Activity:
No image is to be carried over; reproduce the rest of the listing word for word.

=======

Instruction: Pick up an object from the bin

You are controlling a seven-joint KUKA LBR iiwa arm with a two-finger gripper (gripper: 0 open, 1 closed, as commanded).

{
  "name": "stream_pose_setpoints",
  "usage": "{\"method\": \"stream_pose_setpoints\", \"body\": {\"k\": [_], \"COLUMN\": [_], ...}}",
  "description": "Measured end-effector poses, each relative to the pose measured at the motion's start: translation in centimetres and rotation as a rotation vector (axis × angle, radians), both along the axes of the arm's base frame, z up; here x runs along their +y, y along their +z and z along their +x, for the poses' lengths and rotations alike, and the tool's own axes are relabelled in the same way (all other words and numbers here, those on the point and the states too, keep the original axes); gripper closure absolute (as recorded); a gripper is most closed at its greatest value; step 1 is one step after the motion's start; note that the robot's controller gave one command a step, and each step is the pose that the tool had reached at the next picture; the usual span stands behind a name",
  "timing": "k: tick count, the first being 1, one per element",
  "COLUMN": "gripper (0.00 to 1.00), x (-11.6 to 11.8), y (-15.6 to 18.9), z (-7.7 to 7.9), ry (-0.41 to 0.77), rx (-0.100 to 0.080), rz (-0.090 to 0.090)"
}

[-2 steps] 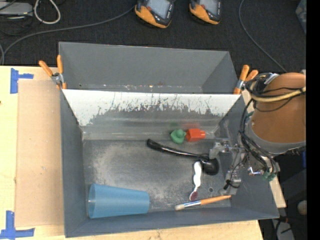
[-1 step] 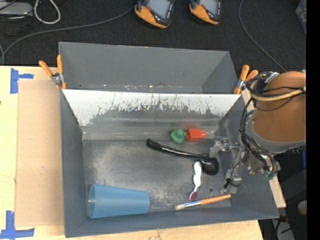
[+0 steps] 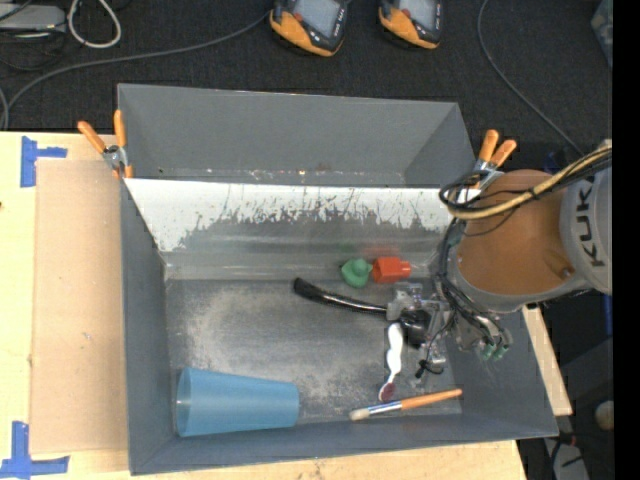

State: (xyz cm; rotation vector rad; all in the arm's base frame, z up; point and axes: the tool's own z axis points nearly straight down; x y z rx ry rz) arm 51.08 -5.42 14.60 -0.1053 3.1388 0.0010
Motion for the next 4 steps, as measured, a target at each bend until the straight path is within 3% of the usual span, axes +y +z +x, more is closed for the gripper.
{"method": "stream_pose_setpoints", "body": {"k": [1, 2, 3, 4], "gripper": [0.0, 1.0, 1.0, 1.0], "x": [4.1, 1.8, 1.8, 2.0], "y": [-4.0, -6.9, -6.9, 0.8], "z": [4.3, 7.9, 7.9, 8.9], "ry": [0.022, -0.082, -0.082, -0.115], "rx": [-0.007, 0.003, 0.003, -0.002], "rz": [0.002, -0.001, -0.001, 0.0]}}
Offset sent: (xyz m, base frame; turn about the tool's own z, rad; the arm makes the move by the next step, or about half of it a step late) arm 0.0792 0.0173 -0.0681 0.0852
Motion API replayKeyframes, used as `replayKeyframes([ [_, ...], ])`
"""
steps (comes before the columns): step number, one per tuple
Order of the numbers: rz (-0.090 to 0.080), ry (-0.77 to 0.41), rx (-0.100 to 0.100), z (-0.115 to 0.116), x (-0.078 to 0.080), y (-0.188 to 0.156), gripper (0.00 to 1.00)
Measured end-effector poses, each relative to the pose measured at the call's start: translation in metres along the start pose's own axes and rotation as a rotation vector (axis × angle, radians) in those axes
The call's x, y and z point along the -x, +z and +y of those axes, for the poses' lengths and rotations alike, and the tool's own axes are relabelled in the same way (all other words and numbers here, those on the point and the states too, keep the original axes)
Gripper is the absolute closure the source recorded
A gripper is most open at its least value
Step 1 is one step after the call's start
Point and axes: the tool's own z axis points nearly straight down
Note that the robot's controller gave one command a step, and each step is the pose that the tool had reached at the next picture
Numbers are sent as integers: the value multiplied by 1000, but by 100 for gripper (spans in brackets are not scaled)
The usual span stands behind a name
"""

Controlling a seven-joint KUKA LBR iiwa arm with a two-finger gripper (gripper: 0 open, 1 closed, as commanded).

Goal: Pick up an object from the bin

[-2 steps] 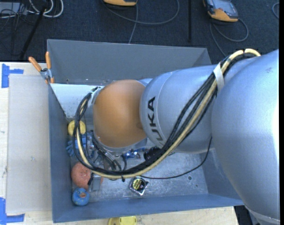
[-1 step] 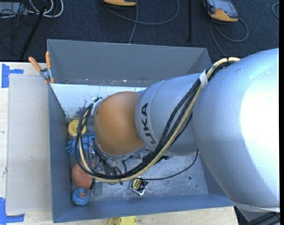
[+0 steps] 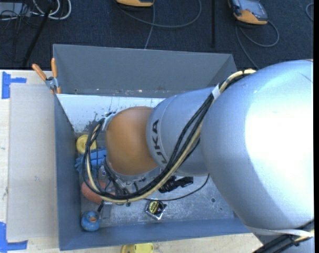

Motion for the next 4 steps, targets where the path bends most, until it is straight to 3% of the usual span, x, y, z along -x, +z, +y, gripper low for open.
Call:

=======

Solution for this exercise:
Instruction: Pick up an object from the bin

You are controlling a seven-joint KUKA LBR iiwa arm with a two-finger gripper (gripper: 0 open, 1 closed, as commanded).

{
  "name": "stream_pose_setpoints",
  "usage": "{\"method\": \"stream_pose_setpoints\", \"body\": {\"k\": [_], \"COLUMN\": [_], ...}}",
  "description": "Measured end-effector poses, each relative to the pose measured at the motion's start: translation in centimetres and rotation as a rotation vector (axis × angle, radians), both along the axes of the arm's base frame, z up; here x runs along their +y, y along their +z and z along their +x, for the poses' lengths and rotations alike, and the tool's own axes are relabelled in the same way (all other words and numbers here, those on the point and the states too, keep the original axes); gripper closure absolute (as recorded); a gripper is most closed at its greatest value; step 1 is one step after the motion's start; note that the robot's controller gave one command a step, and each step is the pose that the tool had reached at the next picture; the usual span stands behind a name",
  "timing": "k: tick count, the first being 1, one per element",
  "COLUMN": "gripper (0.00 to 1.00), x (-11.6 to 11.8), y (-15.6 to 18.9), z (-7.7 to 7.9), ry (-0.41 to 0.77), rx (-0.100 to 0.080), rz (-0.090 to 0.090)"
}

[-2 steps] 
[-1 step] 
[+0 steps] 

State: (xyz cm; rotation vector rad; all in the arm's base frame, z up; point and axes: the tool's own z axis points nearly straight down; x y z rx ry rz) arm 51.08 -5.42 14.60 -0.1053 3.1388 0.0010
Motion for the next 4 steps, as measured, a target at each bend until the straight path is within 3% of the usual span, axes +y +z +x, more is closed for the gripper.
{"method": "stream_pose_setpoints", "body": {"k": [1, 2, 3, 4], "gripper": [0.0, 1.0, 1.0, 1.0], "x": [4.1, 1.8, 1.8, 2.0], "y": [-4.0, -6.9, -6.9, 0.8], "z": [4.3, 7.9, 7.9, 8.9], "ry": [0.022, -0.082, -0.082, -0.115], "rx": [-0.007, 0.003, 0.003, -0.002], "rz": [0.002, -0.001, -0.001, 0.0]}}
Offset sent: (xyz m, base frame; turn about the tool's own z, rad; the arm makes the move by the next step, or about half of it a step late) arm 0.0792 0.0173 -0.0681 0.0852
Motion API replayKeyframes, used as `replayKeyframes([ [_, ...], ])`
"""
steps (comes before the columns): step number, one per tuple
Order of the numbers: rz (-0.090 to 0.080), ry (-0.77 to 0.41), rx (-0.100 to 0.100), z (-0.115 to 0.116), x (-0.078 to 0.080), y (-0.188 to 0.156), gripper (0.00 to 1.00)
Measured end-effector poses, each relative to the pose measured at the call's start: translation in metres along the start pose's own axes and rotation as a rotation vector (axis × angle, radians) in those axes
The call's x, y and z point along the -x, +z and +y of those axes, for the poses' lengths and rotations alike, and the tool's own axes are relabelled in the same way (all other words and numbers here, those on the point and the states too, keep the original axes)
Gripper is the absolute closure the source recorded
A gripper is most open at its least value
Step 1 is one step after the call's start
Point and axes: the tool's own z axis points nearly straight down
Note that the robot's controller gave one command a step, and each step is the pose that the tool had reached at the next picture
Numbers are sent as integers: the value multiplied by 1000, but by 100 for gripper (spans in brackets are not scaled)
The usual span stands behind a name
"""

Controlling a seven-joint KUKA LBR iiwa arm with a two-finger gripper (gripper: 0 open, 1 closed, as commanded).

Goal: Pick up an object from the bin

[-2 steps] 
[-1 step] 
[+0 steps] 

Motion for the next 4 steps, targets where the path bends most, until it is straight to 3% of the usual span, x, y, z along -x, +z, +y, gripper low for open.
Call:

No further response is needed.